The elimination of the privity requirement not only opened the door for additional plaintiffs, it expanded the group of potentially liable parties from manufacturers only to any other party in the chain of distribution. Some parties in the chain of distribution will be liable for either strict liability or negligence, but not both. Some parties will be liable under both negligence and strict liability theories. Because privity of contract is still an element of a warranty action, only defendants who are in privity with the plaintiff r are proper defendants in a cause of action based in warranty. As a practical matter, this means either the plaintiff purchased the product from the defendant or he falls under one of the exceptions contained in F.S. §672.318. Florida Statutes §672.318 extends warranty protection to persons in the family or household of the purchaser, guests, employees, servants and agents so long as it is reasonable for the seller to expect those persons will use the product.
Thus, the seller of a product may be liable under a strict liability theory because it sold a defective product, but if that seller used reasonable care to assure the product it was selling was safe and/or properly warned his customer about the dangers of the product, it would not be liable in negligence. On the other hand, a party who is not in the chain of distribution of a product, such as a hospital that inserts a defective medical device in a patient, may not be strictly liable for a product defect, but could still be liable in negligence if they knew or should have known the product would cause injury. That hospital could also be liable for negligent failure to warn about the dangerous nature of the device.
Entities considered to be in the chain of distribution of a party include marketers, distributors, wholesalers, retailers and commercial lessors. 1 Thus, in an action for strict products liability, each defendant in the chain of distribution is equally culpable with all other parties in the chain. On a claim for negligent products liability, the duties of each member of the distributive chain will be different based on their role in bringing the product to market, the standards of care applicable to their particular industry, their knowledge of the defect, their relationship to the consumer and unique opportunities to prevent the injuries, to name a few distinguishing features.
Sellers of Used Goods
Sellers of used products may not be held strictly liable on a products theory,2 unless they have made some representation of quality beyond the sale or had a special relationship or special position with someone else in the distributive chain,3 at least with respect to latent defects, such as a design flaw. Florida courts have not ruled on the issue of whether sellers of used goods would be proper defendants if the defects in the product were patent or if the seller had actual knowledge of the defect. Used sellers may, however, be liable under a negligence theory, and therefore, could be a proper defendants in such an action. In such a case, the plaintiff would have to prove the defendant did more than sell the product. Used sellers are often sued on the basis that they failed to inspect a product to detect a defect or failed to warn of a known danger.

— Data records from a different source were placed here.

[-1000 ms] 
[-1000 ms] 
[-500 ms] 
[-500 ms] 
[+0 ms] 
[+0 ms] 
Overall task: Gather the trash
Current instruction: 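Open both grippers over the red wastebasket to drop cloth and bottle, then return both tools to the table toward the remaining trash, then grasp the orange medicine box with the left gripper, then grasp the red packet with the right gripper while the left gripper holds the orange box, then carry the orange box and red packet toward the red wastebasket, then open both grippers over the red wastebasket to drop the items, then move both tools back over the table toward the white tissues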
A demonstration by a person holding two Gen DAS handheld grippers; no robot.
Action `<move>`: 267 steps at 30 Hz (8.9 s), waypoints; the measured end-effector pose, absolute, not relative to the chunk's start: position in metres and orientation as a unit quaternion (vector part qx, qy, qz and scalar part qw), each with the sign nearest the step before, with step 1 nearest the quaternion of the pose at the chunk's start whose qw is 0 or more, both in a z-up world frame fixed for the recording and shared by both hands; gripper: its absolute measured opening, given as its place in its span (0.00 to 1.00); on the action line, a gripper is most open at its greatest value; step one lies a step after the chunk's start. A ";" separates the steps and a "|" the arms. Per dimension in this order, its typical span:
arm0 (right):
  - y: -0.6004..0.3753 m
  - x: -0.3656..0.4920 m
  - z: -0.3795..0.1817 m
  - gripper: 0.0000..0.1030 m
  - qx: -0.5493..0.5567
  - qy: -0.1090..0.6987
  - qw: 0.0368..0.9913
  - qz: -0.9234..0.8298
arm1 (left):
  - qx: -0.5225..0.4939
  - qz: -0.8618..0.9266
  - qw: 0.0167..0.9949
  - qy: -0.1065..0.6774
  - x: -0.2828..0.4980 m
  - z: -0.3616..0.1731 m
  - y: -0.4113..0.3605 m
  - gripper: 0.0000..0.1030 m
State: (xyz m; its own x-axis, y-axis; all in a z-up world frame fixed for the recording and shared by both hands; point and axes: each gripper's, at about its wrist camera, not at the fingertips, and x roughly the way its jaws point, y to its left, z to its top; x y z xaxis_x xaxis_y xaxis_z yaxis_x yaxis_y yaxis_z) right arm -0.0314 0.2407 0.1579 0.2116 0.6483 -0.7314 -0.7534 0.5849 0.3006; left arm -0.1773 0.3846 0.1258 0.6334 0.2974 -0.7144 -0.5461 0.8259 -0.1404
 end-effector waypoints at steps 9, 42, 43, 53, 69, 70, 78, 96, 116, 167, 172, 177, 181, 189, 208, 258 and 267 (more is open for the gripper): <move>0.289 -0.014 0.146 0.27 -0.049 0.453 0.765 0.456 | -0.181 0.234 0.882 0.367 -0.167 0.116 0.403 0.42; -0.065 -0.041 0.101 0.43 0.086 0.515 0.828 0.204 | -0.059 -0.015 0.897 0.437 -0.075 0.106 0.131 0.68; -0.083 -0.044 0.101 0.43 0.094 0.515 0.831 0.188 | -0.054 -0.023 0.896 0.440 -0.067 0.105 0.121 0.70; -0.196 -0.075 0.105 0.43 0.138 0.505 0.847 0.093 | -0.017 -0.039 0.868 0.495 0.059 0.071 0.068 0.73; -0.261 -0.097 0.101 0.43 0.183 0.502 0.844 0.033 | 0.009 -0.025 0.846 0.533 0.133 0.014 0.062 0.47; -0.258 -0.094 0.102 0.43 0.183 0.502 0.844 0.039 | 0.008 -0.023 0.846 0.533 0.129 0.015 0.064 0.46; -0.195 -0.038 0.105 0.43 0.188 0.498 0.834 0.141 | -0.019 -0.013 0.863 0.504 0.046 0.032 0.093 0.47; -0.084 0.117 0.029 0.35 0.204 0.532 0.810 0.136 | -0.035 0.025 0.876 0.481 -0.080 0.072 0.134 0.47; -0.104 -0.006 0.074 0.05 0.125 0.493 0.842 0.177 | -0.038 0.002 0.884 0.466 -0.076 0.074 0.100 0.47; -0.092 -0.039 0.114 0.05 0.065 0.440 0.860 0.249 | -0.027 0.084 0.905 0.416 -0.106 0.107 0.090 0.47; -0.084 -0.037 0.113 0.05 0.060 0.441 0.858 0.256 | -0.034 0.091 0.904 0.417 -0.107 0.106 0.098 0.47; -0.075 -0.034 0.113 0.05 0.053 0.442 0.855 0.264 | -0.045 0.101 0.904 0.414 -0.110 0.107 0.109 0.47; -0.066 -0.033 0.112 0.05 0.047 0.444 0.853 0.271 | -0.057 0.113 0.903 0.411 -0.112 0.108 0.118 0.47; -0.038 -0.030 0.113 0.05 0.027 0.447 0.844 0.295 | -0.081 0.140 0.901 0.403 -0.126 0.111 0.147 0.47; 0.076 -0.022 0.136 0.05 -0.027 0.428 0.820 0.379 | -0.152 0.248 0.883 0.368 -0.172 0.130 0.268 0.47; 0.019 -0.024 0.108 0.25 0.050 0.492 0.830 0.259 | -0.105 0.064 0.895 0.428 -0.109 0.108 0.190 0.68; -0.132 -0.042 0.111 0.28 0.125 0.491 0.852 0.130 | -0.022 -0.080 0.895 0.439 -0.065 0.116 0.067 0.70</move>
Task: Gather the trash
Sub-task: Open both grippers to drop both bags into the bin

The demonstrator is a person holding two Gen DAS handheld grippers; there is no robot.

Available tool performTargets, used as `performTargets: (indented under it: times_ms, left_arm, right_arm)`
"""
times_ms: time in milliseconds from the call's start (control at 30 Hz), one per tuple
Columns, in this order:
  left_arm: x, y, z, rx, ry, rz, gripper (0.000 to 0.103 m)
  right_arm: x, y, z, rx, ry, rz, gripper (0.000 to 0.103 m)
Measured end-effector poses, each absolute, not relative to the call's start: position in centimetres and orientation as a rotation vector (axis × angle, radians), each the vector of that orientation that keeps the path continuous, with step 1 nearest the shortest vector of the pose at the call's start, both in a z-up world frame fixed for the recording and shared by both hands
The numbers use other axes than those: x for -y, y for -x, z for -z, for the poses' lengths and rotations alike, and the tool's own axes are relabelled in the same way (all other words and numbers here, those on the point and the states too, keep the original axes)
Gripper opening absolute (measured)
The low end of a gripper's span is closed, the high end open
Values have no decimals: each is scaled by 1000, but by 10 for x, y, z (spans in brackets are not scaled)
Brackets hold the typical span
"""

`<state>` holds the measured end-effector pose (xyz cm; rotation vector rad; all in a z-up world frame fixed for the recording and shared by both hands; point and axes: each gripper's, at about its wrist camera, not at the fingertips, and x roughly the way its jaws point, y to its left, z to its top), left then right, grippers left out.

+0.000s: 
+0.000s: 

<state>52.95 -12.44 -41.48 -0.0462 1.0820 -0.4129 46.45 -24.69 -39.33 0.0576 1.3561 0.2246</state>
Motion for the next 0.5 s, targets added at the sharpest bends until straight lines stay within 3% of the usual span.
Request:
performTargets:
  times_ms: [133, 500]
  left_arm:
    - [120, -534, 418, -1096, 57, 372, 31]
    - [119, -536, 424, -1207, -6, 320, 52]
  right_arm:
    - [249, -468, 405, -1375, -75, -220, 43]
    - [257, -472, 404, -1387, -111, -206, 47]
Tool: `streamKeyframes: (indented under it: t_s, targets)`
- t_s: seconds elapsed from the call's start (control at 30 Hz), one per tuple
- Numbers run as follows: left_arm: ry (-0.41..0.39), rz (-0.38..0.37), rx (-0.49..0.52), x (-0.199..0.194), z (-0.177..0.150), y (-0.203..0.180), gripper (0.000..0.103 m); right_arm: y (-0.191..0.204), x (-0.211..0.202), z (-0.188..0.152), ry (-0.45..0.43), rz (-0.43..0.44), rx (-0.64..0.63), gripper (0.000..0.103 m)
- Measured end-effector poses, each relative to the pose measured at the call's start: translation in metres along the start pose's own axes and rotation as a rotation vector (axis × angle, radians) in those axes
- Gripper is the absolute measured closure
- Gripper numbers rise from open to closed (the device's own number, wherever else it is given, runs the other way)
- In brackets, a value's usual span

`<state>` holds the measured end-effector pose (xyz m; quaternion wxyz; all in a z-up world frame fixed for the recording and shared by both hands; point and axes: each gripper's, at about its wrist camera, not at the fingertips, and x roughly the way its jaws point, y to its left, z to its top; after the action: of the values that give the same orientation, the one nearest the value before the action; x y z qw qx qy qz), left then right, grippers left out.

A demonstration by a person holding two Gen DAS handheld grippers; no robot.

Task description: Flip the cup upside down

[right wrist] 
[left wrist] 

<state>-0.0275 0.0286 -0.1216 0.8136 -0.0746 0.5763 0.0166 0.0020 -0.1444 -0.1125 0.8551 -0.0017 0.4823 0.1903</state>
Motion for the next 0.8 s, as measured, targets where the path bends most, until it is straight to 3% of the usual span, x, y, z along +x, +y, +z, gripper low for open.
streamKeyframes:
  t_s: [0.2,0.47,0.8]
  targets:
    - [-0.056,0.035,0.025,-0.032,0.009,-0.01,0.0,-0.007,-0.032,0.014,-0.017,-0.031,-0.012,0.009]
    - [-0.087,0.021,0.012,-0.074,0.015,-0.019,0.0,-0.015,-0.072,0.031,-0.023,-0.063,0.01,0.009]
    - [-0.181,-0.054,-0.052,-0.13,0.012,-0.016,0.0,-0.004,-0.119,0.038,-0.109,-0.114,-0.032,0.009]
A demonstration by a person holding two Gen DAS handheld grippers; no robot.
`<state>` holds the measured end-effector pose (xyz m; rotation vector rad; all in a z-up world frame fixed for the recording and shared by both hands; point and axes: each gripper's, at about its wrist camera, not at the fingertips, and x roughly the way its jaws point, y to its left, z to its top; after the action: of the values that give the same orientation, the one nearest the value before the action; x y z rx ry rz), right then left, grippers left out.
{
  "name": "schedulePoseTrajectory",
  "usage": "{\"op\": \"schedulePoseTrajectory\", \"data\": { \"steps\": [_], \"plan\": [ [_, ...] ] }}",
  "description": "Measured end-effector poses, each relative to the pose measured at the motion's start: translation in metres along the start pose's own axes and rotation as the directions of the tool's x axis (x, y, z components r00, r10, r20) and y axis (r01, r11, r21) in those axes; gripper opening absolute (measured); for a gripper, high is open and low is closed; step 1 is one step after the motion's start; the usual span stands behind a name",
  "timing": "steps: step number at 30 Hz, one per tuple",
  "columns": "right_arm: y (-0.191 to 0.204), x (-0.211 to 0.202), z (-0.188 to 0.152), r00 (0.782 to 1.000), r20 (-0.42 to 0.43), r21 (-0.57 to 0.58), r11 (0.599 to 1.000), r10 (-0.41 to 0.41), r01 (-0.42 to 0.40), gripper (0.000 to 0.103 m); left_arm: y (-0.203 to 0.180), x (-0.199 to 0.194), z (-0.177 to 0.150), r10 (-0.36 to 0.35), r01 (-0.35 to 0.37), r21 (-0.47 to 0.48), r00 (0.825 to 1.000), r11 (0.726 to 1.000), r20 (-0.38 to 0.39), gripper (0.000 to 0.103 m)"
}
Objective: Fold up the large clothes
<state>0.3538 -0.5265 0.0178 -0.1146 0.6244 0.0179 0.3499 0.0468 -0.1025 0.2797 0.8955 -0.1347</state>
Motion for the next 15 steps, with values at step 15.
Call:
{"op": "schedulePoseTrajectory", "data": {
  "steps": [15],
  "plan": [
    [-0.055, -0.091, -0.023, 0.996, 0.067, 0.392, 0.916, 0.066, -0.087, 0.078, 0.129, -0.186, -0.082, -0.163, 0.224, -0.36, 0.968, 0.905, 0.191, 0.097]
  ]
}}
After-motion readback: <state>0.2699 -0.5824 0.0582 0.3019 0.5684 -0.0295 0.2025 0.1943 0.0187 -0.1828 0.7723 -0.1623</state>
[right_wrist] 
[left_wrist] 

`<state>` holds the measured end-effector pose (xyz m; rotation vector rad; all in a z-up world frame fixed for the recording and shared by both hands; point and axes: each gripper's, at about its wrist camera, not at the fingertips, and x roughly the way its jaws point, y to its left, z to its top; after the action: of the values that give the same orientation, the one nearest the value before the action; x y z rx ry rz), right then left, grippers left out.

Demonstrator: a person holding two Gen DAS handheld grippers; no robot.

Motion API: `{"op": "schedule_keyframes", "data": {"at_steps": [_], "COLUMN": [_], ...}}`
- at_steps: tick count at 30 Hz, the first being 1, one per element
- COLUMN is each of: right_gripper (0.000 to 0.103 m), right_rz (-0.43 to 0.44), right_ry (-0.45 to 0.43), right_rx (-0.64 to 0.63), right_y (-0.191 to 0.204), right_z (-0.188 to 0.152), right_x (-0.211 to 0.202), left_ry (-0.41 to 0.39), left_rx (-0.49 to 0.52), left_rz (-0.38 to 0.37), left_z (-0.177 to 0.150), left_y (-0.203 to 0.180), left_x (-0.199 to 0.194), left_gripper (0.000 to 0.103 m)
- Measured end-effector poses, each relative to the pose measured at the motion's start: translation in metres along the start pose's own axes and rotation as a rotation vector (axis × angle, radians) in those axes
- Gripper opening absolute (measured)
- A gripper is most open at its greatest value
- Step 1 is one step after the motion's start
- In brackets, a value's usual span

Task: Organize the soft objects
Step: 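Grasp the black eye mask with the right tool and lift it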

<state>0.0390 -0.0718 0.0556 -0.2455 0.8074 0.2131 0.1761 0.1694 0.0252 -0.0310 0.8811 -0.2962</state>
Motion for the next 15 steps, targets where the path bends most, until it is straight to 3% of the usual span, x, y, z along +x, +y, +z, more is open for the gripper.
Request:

Component parts manufacturers and Product Assemblers
A manufacturer of a component integrated into a product and sold under the name of the final product is a proper defendant under certain circumstances. According to one Florida case, a component manufacturer can be liable for injuries caused by the completed product if:
1. The component itself was defective; 2. The seller of the component substantially participates in the integration of the component into the design of the completed product; 3. The integration of the component caused the product to be defective; and 4. The defect in the completed product causes injury.
A supplier of a component part would not be a proper defendant in a situation in which it was simply following plans and specifications of the manufacturer. Id.
The assembler of a product that includes a component part manufactured by another who sells the assembled product as its own is considered the manufacturer of the product for strict liability purposes. Cunningham v. Lynch-Davidson Motors, Inc., 425 So.2d 131 (Fla. 1st DCA 1983). Likewise, the manufacturer of a product containing components who holds the finished product out as its own, and represents to the public that it is the manufacturer of the finished product, is liable as the manufacture of both the component part and the finished product. Id. Thus, the manufacturer of the finished product is always a proper defendant, even in cases in which the defect in the product is contained solely within a component part manufactured by another.
Owners and Users
Finally, it is proper to include claims in a products liability action against negligent users and consumers of defective products. Thus, the driver of a defective vehicle who negligently caused an accident would be a proper defendant in an action against entities in the distributive chain, the claim against such party being for negligent operation. In the case of vehicles, the owner of the vehicle may also be a proper defendant under the dangerous instrumentality doctrine, for negligent entrustment, or for negligent maintenance.
 As to commercial lessors, see, Samuel Friedland Family Enterprises v. Amoroso, 630 So.2d 1067 (Fla. 1994). However, a sale by a person not ordinarily engaged in the business of leasing such products would not be a proper defendant. Id.  Knipp v. Weinbaum, 351 So.2d 1081(Fla. 3rd DCA 1977).  Keith v. Russell T. Bundy & Associates, 495 So.2d 1223 (Fla. 5th DCA 1986)  It should be noted that the Court in Scheman-Gonzales cited the Restatement (THIRD) of Torts for this conclusion, while the Florida Supreme Court has adopted the Restatement (SECOND) of Torts. Therefore, Scheman-Gonzales court may not have used be the proper test for finding liability on the part of a component part manufacturer.